Make the most of fluctuations in swap rates

Banks also refinance mortgages on the international capital market via the swap market. Falling swap rates make refinancing cheaper. Banks can pass on a portion of the cost benefits in the form of cheaper mortgage rates. The following examples illustrate how changes in swap rates can affect mortgage rates:

Date 10-year CHF swap rate Change in swap rate Change in 10-year fixed-rate mortgage Benchmark rate for 10-year fixed-rate mortgage1 Interest cost per year for 10-year fixed-rate mortgage (CHF 750,000) Change in annual interest cost
3.1.2020 -0.13% n/a n/a 1.1% CHF 8,250 n/a
9.3.2020 -0.61% -0.48% -0.12% 0.98% CHF 7,350 -900
19.3.2020 -0.05% +0.56% +0.22% 1.20% CHF 9,000 +1,650
30.11.2020 -0.30% -0.25% -0.14% 1.06% CHF 7,950 -1,050

1Time lag of a few days possible

“The uncertainties relating to the impact of the coronavirus pandemic on the economy and monetary policy will continue to fuel anxiety on the capital markets in 2021. Changes of +/- 30 basis points on the ten-year swap rate are perfectly possible,” says Papp.

Stiffer competition

With interest rates currently so low, mortgages represent an attractive asset class for banks, insurance companies and pension funds. This has intensified competition and put pressure on mortgage rates.

In 2016, the average mortgage rate offered to HypoPlus customers for a ten-year fixed-rate mortgage was 1.2%. Nowadays, mortgage rates of less than 1% are the norm and can fall as low as 0.61%. Comparis financial expert Papp believes that the lower rates can be explained to some extent by decreased swap rates.

Two factors are basically driving competition: the first is the fact that banks, chiefly the regional, Raffeisen and cantonal banks, generate most of their income from mortgage business. However, the interest margin has decreased over the years. The only way to compensate for this is to expand mortgage activities.

The second is the fact that persistent negative interest rates are drawing more and more investors – like insurers and pension funds – into the asset class of mortgages.

Interest rates converging

While ten-year fixed-rate mortgages are available from as little as 0.61%, rates for five-year fixes start at 0.54%, as data from HypoPlus shows. With the difference amounting to just 7 basis points, the interest curve is extremely flat. Locking in interest rates for 10 years is cheaper than ever, when compared with shorter terms.

Five-year fixed-rate mortgages are available at similar rates to those of Libor or Saron mortgages.

Don’t settle for the first best interest rate offered

The difference between the indicative or benchmark rates advertised and the best negotiated rates remains significant. Borrowers should never accept the first best rate offered to them by their bank. Here is an illustration:

Advertised rate: 1.06%
Best rate negotiated by HypoPlus: 0.61%
Mortgage: 850,000 francs
Rate difference per year: 0.45%
Saving in francs per year (0.45% of 850,000): 3,825 francs
Saving in francs over the entire term: 38,250 francs

Not everyone is offered these rates.
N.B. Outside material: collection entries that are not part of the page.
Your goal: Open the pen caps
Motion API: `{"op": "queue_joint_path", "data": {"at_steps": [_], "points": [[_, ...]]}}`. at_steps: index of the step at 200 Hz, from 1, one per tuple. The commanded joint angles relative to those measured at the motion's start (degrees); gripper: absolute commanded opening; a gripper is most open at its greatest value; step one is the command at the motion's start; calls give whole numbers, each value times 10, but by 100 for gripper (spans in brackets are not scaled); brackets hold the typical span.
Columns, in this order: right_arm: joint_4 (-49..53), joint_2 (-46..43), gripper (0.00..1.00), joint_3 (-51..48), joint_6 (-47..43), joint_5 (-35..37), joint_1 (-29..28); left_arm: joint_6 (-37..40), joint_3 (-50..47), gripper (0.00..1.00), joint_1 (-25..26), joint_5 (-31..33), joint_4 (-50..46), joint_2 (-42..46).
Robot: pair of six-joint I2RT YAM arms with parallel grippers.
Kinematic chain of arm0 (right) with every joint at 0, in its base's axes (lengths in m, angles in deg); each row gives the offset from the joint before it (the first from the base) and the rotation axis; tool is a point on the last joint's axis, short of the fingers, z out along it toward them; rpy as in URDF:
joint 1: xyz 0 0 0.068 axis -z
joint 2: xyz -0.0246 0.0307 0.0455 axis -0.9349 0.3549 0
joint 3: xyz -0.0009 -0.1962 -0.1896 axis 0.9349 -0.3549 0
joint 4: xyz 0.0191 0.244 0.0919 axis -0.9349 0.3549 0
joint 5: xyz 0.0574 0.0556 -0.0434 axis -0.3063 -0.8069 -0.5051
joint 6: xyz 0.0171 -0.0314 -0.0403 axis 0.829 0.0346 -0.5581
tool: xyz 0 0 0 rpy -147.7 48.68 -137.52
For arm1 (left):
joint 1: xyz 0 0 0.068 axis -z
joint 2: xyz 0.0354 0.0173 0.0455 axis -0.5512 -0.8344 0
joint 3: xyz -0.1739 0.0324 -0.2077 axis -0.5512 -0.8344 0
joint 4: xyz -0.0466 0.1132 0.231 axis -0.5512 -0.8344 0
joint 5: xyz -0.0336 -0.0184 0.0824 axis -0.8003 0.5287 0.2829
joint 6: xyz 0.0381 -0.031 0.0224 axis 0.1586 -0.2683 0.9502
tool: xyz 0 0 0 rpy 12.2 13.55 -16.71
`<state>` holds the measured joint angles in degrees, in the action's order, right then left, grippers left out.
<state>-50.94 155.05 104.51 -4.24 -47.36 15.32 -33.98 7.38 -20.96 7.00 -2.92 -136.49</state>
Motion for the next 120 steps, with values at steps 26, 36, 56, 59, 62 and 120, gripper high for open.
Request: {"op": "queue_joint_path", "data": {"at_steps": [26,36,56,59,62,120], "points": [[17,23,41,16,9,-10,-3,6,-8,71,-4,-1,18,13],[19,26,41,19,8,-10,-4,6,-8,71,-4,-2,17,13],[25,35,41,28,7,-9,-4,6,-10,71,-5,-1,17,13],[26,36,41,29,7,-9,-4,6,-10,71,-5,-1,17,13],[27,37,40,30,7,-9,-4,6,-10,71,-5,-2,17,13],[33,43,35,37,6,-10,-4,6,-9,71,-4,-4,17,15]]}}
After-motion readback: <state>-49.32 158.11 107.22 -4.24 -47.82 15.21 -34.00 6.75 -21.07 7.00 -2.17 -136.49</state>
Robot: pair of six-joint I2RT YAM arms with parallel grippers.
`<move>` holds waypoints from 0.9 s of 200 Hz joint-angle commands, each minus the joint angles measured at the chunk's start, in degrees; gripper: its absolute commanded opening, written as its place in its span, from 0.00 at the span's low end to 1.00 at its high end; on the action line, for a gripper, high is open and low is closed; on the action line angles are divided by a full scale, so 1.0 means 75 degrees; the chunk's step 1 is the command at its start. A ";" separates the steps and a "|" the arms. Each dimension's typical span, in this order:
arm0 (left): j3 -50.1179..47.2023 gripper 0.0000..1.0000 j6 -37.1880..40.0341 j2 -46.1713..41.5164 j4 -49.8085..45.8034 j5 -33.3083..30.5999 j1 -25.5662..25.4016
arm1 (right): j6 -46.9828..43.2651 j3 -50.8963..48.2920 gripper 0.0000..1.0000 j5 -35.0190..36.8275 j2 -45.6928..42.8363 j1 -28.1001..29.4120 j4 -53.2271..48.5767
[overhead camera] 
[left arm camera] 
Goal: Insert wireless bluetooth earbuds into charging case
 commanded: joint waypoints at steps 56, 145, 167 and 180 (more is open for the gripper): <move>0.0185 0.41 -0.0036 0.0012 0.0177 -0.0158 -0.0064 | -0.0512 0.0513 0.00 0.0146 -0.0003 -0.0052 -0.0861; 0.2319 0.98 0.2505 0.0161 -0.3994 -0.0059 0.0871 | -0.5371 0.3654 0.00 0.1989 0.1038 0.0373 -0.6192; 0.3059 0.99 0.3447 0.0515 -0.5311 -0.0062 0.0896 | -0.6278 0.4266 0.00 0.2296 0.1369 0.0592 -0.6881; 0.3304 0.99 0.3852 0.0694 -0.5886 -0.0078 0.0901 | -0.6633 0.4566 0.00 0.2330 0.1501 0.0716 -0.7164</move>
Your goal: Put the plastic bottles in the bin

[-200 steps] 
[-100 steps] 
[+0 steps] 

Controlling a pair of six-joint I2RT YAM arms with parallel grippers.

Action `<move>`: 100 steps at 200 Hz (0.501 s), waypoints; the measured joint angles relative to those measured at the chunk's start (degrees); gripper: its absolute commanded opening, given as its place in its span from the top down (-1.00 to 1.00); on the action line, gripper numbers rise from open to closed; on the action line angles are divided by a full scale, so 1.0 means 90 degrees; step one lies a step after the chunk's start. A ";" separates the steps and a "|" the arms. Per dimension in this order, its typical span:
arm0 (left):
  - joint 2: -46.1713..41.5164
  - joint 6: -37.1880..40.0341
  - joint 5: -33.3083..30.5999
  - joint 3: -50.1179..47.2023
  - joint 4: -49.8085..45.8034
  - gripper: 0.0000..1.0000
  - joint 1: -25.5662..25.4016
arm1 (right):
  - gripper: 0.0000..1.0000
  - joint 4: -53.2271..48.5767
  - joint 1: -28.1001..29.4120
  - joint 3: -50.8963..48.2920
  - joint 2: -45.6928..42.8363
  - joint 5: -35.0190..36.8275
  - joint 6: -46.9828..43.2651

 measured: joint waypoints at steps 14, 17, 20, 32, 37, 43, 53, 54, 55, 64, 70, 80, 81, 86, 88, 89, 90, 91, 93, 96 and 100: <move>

Data compiled by HypoPlus shows that interest rate differences of 0.2-0.3% are certainly within the realms of possibility. Calculated on the basis of the mortgage amount and the entire term, mortgage borrowers can save almost 13,000 francs all together, or 1,275 francs per year, on a mortgage that is “only” 0.15% cheaper.

Data sources

The benchmark rate information used in the Comparis/HypoPlus interest rate forecast is based on the benchmark rates of some 50 lenders. They are updated daily and published in the mortgage rate overview.